Asymmetric Dual-Stream Architecture

LTX-2 employs an asymmetric dual-stream Diffusion Transformer (DiT) with a 14B-parameter video stream and a 5B-parameter audio stream. This design recognizes that video and audio possess fundamentally different information densities: video requires more capacity for complex spatiotemporal dynamics, while audio processing can be more compact.

LTX-2 ArchitectureLTX-2 ArchitectureOverview of the LTX-2 architecture showing audio/video VAE encoders, text encoder with feature extractor, and dual-stream DiT with bidirectional cross-attention.

Both streams process latent representations from modality-specific causal VAEs. The video stream uses 3D Rotary Positional Embeddings (RoPE) for spatiotemporal dynamics, while the audio stream uses 1D temporal RoPE. At each layer, the dual-stream blocks perform four operations: self-attention within the modality, text cross-attention for prompt conditioning, bidirectional audio-visual cross-attention for inter-modal exchange, and feed-forward refinement.

The cross-modal attention uses temporal 1D RoPE during audio-video interactions, ensuring synchronization focuses on time alignment rather than spatial correspondence. Cross-modality AdaLN gates allow scaling and shift parameters for one modality to be conditioned on the other's hidden states, enabling tight synchronization even when diffusion timesteps or temporal resolutions differ.

Dual-Stream ArchitectureDual-Stream ArchitectureThe dual-stream backbone processes video and audio latents in parallel with bidirectional cross-attention and AdaLN conditioning.

Deep Text Conditioning with Thinking Tokens

For high-quality speech generation, the team found that advanced text understanding is critical for both phonetic accuracy and semantic precision. LTX-2 uses Gemma3-12B [7] as its text encoder backbone with two specialized enhancements.
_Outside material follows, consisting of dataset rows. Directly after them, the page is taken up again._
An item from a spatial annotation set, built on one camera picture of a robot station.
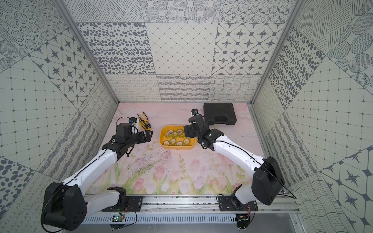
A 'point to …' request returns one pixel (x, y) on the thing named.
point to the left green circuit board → (117, 218)
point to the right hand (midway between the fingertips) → (196, 127)
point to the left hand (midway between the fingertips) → (144, 130)
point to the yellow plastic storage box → (173, 137)
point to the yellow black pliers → (146, 121)
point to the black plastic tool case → (218, 113)
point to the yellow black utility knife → (144, 125)
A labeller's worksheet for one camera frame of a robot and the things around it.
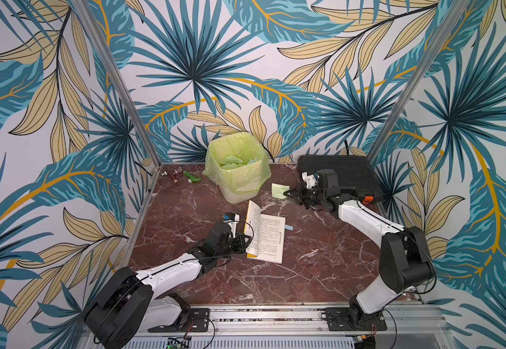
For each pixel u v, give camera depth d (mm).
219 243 663
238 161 1032
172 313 605
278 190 889
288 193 858
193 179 1099
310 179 837
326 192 700
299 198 781
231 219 769
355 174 1061
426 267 463
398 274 456
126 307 408
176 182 1097
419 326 742
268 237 924
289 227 965
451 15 693
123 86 879
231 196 968
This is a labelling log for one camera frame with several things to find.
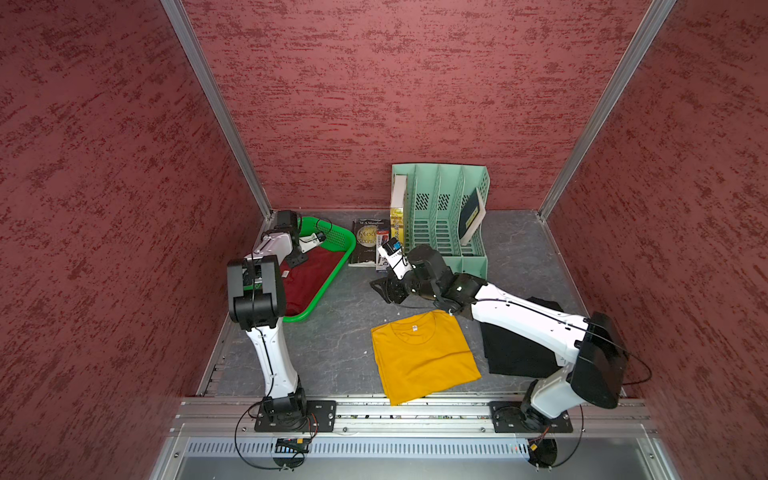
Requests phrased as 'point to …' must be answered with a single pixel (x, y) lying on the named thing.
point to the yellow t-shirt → (421, 356)
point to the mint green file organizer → (434, 194)
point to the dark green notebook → (471, 214)
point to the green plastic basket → (334, 238)
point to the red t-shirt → (300, 282)
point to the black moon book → (364, 240)
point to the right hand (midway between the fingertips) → (380, 282)
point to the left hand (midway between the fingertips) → (290, 254)
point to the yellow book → (399, 188)
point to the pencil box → (381, 237)
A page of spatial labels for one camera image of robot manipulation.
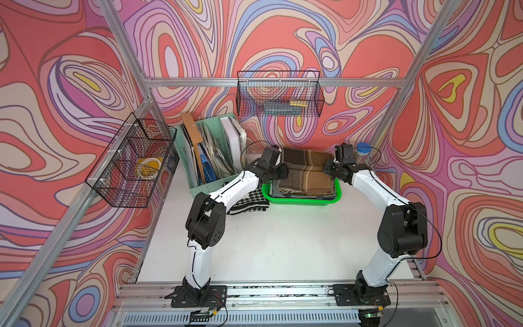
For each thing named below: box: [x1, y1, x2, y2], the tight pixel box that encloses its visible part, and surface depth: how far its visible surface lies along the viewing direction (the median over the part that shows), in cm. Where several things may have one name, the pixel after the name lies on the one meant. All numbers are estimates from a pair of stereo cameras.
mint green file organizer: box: [173, 113, 246, 197], surface depth 97 cm
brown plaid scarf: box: [277, 147, 336, 196], surface depth 93 cm
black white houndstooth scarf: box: [227, 186, 270, 216], surface depth 96 cm
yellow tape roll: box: [136, 157, 164, 180], surface depth 80 cm
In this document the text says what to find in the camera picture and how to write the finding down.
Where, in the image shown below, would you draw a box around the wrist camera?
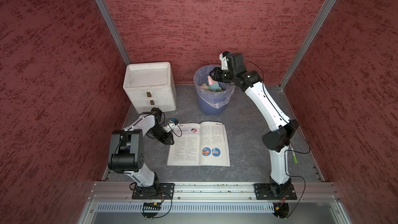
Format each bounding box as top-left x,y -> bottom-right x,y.
164,118 -> 179,132
219,51 -> 230,70

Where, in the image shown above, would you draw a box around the discarded sticky notes in bin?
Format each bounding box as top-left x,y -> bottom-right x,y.
200,83 -> 223,92

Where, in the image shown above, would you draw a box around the clear plastic bin liner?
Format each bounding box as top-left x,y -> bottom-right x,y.
193,64 -> 235,109

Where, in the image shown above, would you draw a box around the blue trash bin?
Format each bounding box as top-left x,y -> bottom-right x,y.
193,64 -> 236,116

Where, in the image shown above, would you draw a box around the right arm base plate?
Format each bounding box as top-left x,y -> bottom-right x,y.
254,182 -> 297,200

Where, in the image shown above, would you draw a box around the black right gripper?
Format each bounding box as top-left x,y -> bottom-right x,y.
210,66 -> 237,82

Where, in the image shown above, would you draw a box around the aluminium front rail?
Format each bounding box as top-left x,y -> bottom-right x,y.
88,181 -> 342,203

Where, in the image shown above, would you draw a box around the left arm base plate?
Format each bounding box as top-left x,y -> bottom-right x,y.
130,183 -> 175,200

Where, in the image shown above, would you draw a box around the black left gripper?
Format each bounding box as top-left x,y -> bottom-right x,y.
148,124 -> 174,145

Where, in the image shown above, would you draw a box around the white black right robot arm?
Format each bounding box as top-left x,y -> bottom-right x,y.
209,51 -> 299,199

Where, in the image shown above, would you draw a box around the white three-drawer cabinet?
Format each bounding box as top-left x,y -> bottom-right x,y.
123,62 -> 177,113

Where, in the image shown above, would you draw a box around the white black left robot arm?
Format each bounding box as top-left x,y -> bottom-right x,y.
107,107 -> 179,192

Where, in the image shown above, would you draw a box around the children's book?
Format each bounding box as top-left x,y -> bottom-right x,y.
167,121 -> 230,167

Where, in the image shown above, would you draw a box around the pink sticky note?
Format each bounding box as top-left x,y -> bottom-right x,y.
207,76 -> 218,87

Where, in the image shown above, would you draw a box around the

First, rather than relying solely on final-layer embeddings, a multi-layer feature extractor aggregates information across all decoder layers. This captures a hierarchy of linguistic meaning, from raw phonetics in early layers to complex semantics in later ones. Second, a text connector module introduces learnable "thinking tokens" that are processed through bidirectional transformer blocks alongside the original embeddings. These tokens serve as global information carriers, allowing the model to prepare aggregated contextual information before conditioning the diffusion process.

Modality-Aware Classifier-Free Guidance

Standard classifier-free guidance (CFG) [8] uses a single guidance scale for text conditioning. LTX-2 extends this with modality-aware CFG, introducing separate guidance terms for text (st) and cross-modal (sm) conditioning.

For each stream, the guided prediction combines the fully conditioned output with two guidance directions: a text guidance term and a cross-modal guidance term. The default guidance weights are st=3 and sm=3 for the video stream, and st=7 and sm=3 for the audio stream. This allows independent modulation of text and inter-modal influences during inference, with stronger cross-modal guidance promoting improved temporal synchronization and semantic coherence between generated video and audio.

Results and Efficiency

LTX-2 demonstrates significant advantages in both quality and speed. On inference benchmarks using an NVIDIA H100 GPU at 720p resolution with 121 frames, LTX-2 processes both audio and video in 1.22 seconds per diffusion step, compared to 22.30 seconds per step for Wan 2.2-14B [5] (which generates video only). This 18x speedup comes despite LTX-2 having 36% more parameters (19B vs 14B) due to its optimized latent space mechanism.

In human preference studies, LTX-2 significantly outperforms open-source alternatives like Ovi [3] and achieves scores comparable to proprietary models including Veo 3 [4] and Sora 2. On the Artificial Analysis public rankings (as of November 6th, 2025), LTX-2 was ranked 3rd in Image-to-Video and 4th in Text-to-Video generation. According to the authors, it surpassed proprietary systems including Sora 2 Pro and large-scale open models like Wan 2.2-14B on these rankings.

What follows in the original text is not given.